ABOUT THIS EXERCISE - Among the records below, which lines contain the string "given"? Report them.

Source data
-=-=-
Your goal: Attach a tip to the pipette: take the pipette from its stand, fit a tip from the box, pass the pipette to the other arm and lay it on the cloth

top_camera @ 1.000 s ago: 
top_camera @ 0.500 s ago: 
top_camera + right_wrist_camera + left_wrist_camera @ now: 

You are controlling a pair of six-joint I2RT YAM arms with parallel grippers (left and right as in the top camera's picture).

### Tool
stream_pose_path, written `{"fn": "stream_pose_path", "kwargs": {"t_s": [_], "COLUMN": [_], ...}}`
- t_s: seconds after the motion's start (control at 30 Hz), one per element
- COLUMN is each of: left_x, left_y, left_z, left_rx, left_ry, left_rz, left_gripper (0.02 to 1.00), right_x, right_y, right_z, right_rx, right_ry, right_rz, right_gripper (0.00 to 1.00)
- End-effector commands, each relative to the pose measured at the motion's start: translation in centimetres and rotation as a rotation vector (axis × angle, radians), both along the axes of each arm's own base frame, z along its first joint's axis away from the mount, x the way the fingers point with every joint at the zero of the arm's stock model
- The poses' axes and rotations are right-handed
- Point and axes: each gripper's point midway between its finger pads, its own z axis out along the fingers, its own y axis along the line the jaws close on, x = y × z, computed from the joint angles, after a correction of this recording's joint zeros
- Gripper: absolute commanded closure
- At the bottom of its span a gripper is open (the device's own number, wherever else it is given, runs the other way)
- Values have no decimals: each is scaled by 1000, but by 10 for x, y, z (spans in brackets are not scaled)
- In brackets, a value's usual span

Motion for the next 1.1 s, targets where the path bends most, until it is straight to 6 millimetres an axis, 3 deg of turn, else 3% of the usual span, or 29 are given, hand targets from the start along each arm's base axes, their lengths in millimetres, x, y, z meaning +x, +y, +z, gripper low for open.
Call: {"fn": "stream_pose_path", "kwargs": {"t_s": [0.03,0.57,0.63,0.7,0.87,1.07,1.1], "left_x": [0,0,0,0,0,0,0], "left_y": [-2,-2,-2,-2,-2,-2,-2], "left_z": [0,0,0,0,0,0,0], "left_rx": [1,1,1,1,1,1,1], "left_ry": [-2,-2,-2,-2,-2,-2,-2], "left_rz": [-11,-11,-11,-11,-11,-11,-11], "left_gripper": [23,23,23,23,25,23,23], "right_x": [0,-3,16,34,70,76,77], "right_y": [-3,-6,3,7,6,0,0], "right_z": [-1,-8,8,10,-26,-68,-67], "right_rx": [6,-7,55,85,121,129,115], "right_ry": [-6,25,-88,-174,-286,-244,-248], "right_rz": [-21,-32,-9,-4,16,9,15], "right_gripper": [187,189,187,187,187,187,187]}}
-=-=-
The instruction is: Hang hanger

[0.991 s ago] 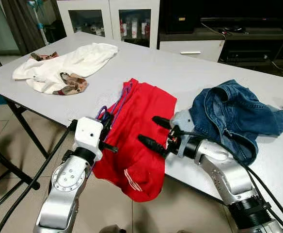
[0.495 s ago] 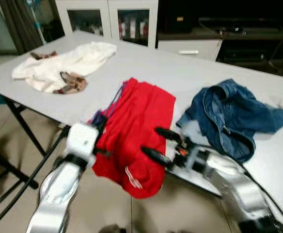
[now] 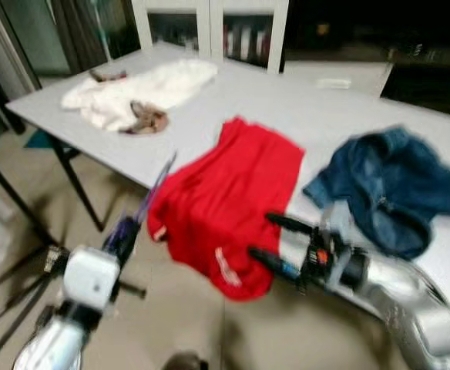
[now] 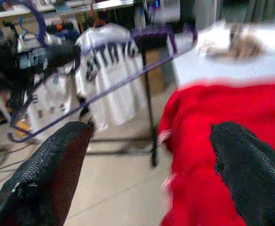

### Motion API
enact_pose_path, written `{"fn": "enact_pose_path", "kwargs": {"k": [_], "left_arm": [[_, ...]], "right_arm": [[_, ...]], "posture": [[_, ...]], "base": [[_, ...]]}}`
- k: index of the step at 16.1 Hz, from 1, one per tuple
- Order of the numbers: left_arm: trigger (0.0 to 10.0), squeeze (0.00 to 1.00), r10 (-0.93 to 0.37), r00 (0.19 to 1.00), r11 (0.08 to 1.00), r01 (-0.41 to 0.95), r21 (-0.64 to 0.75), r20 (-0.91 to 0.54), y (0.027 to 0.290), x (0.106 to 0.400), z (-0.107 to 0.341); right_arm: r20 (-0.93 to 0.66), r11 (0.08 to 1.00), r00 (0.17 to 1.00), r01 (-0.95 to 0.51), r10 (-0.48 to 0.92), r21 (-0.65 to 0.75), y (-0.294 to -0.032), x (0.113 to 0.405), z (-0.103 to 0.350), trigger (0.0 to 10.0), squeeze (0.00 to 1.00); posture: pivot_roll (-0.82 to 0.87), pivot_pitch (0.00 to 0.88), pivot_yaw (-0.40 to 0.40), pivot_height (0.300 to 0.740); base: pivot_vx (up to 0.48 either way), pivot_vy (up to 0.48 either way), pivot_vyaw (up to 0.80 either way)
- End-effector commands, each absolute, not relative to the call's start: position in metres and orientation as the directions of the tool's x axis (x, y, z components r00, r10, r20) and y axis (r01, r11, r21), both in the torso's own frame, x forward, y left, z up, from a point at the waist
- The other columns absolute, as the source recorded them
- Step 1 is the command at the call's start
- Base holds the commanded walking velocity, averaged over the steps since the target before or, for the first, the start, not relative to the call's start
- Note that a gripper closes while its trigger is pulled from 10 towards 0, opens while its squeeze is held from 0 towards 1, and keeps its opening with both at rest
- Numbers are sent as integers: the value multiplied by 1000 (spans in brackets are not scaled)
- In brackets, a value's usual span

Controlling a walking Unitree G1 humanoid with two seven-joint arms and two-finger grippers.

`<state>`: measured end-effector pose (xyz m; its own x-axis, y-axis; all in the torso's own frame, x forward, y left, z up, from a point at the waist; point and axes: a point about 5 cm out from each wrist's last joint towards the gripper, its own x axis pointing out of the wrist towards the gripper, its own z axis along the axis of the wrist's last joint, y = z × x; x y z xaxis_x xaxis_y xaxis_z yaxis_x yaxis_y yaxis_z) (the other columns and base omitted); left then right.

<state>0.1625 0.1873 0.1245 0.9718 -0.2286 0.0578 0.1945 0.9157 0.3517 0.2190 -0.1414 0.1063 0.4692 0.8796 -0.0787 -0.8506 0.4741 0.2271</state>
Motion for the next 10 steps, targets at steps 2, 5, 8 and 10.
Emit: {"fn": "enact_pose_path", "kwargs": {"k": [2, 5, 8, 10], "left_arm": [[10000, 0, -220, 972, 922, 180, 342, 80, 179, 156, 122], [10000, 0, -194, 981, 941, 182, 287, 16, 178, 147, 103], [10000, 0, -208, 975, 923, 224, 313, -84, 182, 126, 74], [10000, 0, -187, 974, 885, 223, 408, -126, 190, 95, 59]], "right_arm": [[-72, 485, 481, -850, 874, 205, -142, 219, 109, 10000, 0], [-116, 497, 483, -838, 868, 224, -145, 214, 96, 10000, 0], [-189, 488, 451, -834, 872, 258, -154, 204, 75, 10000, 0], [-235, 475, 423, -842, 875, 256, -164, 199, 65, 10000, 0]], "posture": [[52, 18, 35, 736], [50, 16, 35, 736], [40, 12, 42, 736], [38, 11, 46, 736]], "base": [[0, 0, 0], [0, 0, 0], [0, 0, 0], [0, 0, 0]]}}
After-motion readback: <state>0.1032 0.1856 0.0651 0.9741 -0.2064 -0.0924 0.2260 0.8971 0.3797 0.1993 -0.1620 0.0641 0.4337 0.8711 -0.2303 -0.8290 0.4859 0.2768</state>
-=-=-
EXERCISE ANSWER -
- At the bottom of its span a gripper is open (the device's own number, wherever else it is given, runs the other way)
Motion for the next 1.1 s, targets where the path bends most, until it is straight to 6 millimetres an axis, 3 deg of turn, else 3% of the usual span, or 29 are given, hand targets from the start along each arm's base axes, their lengths in millimetres, x, y, z meaning +x, +y, +z, gripper low for open.

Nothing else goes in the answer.